--- Source data ---
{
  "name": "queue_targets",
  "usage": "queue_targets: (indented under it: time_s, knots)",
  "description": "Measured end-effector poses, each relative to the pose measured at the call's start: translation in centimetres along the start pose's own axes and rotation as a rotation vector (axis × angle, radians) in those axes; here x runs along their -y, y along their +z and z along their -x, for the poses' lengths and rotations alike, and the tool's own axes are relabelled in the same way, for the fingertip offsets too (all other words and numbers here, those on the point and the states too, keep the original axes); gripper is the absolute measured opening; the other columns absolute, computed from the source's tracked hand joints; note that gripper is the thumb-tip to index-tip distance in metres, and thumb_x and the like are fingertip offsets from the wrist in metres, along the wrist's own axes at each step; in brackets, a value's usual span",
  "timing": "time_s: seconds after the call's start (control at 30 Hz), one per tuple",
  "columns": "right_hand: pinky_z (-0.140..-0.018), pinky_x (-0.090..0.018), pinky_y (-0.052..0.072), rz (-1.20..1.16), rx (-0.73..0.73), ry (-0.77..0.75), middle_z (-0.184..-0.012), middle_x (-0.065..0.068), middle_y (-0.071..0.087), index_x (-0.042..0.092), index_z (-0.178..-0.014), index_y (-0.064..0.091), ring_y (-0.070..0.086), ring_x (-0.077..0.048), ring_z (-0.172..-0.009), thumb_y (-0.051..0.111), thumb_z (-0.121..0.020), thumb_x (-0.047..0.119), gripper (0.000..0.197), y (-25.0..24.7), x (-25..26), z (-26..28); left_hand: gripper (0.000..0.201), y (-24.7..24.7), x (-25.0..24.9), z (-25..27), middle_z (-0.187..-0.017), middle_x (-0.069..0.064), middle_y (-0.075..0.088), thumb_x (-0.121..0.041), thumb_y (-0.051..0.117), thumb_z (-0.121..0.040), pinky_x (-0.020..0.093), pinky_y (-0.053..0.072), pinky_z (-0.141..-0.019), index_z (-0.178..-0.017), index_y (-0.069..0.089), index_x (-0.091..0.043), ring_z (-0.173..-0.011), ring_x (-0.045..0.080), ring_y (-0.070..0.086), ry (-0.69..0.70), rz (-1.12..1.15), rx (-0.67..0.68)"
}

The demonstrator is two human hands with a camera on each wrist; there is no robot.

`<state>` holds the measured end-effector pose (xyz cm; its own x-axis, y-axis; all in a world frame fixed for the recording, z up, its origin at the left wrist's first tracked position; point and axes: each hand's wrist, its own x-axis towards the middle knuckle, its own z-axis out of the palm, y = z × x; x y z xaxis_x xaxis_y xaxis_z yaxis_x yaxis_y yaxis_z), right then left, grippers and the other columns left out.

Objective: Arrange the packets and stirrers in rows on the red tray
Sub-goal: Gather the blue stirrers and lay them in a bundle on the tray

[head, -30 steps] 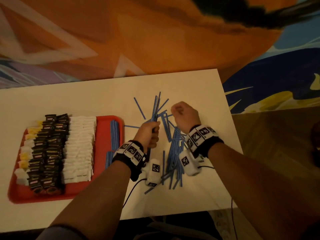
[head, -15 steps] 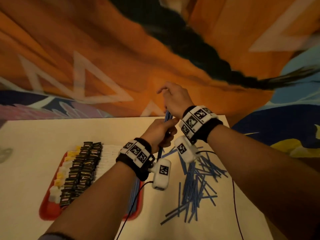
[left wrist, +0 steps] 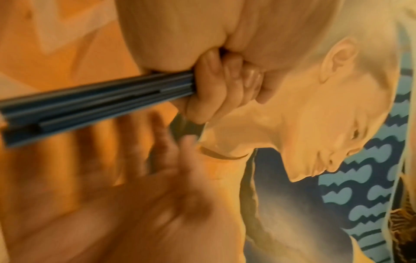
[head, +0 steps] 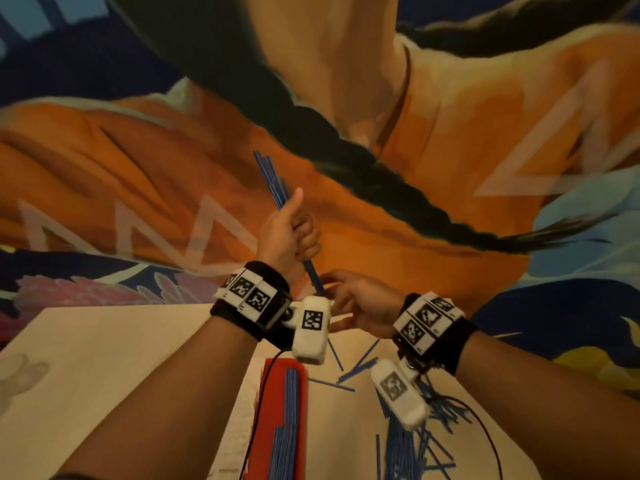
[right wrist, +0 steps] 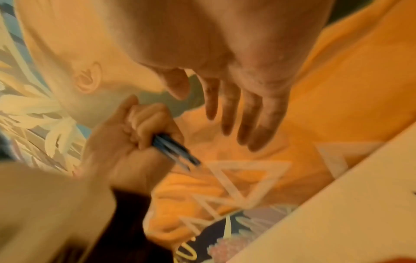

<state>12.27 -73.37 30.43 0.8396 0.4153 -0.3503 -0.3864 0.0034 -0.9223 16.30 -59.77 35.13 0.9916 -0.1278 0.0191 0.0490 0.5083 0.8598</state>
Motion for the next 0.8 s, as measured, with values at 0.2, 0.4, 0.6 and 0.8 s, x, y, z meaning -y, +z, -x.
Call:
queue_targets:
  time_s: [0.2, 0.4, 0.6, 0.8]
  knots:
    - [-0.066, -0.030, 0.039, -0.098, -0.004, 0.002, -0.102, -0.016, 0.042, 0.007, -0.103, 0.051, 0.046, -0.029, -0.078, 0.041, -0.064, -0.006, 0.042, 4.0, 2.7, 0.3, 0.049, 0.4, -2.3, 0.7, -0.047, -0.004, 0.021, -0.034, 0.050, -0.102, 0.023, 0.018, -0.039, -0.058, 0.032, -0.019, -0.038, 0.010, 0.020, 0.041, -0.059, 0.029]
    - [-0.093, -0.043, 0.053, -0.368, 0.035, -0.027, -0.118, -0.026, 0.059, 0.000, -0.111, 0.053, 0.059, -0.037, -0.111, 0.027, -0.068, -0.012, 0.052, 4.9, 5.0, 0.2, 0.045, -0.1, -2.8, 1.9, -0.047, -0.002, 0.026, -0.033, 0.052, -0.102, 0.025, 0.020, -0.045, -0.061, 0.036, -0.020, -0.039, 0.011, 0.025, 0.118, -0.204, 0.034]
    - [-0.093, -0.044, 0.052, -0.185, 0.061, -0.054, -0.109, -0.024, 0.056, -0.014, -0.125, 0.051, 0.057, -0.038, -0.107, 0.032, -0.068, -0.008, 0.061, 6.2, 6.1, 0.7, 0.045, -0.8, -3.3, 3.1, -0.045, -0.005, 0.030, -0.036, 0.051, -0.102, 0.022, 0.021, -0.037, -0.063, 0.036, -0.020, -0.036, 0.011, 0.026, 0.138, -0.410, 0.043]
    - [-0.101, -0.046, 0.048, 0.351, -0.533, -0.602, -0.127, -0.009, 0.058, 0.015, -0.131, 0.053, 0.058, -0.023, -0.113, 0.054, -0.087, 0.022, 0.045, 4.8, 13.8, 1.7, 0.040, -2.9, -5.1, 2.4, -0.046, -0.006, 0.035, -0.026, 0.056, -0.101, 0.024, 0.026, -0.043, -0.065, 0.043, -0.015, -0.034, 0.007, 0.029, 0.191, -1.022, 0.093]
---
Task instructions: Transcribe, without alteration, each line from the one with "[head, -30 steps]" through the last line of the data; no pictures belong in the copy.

Answer to the exercise:
[head, -30 steps] 
[head, -15 steps] 
[left wrist, +0 steps] 
[head, +0 steps] 
[right wrist, +0 steps] 

<state>12.27 -73.37 30.43 0.8396 0.4153 -0.3503 -0.3864 0.0034 -0.9223 16.30 -59.77 35.13 0.9916 -0.1278 0.0191 0.0490 0.5083 0.8598</state>
Motion for the next 0.8 s, as measured, with values at 0.2, 0.4, 0.6 and 0.8 s, x, y, z meaning -y, +z, -x.
Call:
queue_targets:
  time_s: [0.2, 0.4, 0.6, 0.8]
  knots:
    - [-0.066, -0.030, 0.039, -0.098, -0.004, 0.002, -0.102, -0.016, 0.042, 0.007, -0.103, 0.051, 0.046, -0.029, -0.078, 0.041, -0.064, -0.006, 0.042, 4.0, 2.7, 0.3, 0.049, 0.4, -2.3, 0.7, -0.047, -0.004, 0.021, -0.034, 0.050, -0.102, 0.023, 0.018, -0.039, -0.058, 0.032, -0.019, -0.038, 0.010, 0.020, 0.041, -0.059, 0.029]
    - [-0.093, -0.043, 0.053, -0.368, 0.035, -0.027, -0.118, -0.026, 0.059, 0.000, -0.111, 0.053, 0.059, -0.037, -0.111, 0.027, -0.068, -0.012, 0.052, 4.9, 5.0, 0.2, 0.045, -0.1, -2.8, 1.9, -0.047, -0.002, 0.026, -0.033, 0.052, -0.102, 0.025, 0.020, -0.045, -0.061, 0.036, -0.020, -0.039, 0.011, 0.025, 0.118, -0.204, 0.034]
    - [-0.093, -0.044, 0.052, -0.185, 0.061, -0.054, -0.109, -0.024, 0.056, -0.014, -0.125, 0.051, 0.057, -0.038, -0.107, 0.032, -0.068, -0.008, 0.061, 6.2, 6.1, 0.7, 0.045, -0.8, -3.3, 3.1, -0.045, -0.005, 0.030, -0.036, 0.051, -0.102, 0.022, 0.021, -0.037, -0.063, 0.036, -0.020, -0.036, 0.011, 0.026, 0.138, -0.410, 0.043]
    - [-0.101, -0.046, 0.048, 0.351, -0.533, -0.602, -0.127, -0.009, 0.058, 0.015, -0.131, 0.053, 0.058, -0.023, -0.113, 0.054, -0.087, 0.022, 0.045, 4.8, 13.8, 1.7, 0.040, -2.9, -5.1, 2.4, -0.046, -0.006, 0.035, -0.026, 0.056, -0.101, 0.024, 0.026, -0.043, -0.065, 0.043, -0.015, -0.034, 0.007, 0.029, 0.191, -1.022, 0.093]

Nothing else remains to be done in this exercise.